| WHAT THE EXERCISE ASKS |
Go through the data and retrieve each line that includes the string "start".

| DATA SEGMENT |
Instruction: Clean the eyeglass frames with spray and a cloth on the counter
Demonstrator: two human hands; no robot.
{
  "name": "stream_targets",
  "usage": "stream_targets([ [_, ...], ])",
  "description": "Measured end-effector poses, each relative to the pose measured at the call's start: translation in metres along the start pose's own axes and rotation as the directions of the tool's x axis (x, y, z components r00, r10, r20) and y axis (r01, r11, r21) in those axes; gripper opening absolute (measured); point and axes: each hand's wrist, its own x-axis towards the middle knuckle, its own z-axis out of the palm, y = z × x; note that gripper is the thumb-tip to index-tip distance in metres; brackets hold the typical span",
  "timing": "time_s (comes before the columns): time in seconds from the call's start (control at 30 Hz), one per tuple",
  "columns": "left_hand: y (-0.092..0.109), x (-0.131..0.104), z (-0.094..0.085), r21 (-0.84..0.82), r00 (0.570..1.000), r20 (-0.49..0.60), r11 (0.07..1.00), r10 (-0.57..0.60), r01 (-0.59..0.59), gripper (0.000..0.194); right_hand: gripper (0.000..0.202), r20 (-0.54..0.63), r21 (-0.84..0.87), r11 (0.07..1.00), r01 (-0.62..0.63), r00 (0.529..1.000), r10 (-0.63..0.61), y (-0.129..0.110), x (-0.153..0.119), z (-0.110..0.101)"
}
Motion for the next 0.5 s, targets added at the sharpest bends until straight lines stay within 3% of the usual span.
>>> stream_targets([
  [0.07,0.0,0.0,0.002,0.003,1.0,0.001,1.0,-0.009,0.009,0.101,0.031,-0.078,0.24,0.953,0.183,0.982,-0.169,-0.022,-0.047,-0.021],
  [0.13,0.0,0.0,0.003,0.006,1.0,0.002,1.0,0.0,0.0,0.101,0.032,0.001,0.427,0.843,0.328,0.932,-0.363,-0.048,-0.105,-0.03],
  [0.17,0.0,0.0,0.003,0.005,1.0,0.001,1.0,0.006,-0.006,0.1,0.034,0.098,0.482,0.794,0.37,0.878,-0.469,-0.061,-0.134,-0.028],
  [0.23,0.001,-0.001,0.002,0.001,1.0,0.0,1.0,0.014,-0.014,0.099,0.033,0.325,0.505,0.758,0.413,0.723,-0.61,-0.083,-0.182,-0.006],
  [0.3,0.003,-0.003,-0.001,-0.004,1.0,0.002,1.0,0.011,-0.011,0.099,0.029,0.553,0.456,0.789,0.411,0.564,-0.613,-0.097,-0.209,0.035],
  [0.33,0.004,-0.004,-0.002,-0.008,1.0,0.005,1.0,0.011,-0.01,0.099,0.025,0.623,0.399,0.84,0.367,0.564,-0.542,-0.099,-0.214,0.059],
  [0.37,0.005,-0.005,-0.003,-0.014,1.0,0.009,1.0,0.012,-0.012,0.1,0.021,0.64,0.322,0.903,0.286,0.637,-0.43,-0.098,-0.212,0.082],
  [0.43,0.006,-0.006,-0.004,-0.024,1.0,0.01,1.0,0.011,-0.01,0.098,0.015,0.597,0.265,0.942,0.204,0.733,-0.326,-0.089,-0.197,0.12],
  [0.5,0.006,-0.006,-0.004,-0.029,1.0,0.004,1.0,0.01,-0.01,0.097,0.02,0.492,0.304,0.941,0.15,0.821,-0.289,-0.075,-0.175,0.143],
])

| YOUR SOLUTION |
  "description": "Measured end-effector poses, each relative to the pose measured at the call's start: translation in metres along the start pose's own axes and rotation as the directions of the tool's x axis (x, y, z components r00, r10, r20) and y axis (r01, r11, r21) in those axes; gripper opening absolute (measured); point and axes: each hand's wrist, its own x-axis towards the middle knuckle, its own z-axis out of the palm, y = z × x; note that gripper is the thumb-tip to index-tip distance in metres; brackets hold the typical span",
  "timing": "time_s (comes before the columns): time in seconds from the call's start (control at 30 Hz), one per tuple",

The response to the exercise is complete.